ACTIVITY: With the line that contains "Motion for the" as the first line, output exactly every line through the end of the material.

INFORMATION SHOWN:
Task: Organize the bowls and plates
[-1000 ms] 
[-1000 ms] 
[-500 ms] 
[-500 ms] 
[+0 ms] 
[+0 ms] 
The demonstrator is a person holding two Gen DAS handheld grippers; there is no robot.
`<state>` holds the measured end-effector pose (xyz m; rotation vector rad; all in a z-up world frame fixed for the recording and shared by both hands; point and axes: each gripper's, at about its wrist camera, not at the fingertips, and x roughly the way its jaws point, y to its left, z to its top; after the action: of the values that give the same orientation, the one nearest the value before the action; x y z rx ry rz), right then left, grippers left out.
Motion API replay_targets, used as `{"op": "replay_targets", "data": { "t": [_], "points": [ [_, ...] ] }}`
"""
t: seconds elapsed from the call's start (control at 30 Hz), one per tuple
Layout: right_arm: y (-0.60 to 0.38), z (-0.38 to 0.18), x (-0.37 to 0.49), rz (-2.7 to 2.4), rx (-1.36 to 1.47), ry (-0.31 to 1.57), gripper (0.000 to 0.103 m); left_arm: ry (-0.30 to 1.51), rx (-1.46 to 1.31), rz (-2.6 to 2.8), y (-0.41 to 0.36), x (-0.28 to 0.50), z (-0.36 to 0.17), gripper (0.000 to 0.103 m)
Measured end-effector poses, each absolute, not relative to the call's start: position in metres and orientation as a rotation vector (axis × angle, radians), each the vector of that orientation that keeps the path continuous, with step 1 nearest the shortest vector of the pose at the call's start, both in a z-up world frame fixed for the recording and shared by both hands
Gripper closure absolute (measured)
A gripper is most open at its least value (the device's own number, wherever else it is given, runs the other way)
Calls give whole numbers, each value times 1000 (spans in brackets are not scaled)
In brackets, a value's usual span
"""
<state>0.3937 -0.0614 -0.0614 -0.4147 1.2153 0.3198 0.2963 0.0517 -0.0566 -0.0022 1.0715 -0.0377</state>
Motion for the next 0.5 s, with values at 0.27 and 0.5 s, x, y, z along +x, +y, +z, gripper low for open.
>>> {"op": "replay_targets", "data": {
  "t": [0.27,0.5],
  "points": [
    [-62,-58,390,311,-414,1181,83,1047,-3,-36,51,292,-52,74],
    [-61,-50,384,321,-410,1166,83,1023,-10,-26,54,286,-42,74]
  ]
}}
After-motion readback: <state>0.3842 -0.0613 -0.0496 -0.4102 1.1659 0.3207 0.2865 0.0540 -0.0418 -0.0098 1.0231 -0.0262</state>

WRITTEN ANSWER:
Motion for the next 0.5 s, with values at 0.27 and 0.5 s, x, y, z along +x, +y, +z, gripper low for open.
>>> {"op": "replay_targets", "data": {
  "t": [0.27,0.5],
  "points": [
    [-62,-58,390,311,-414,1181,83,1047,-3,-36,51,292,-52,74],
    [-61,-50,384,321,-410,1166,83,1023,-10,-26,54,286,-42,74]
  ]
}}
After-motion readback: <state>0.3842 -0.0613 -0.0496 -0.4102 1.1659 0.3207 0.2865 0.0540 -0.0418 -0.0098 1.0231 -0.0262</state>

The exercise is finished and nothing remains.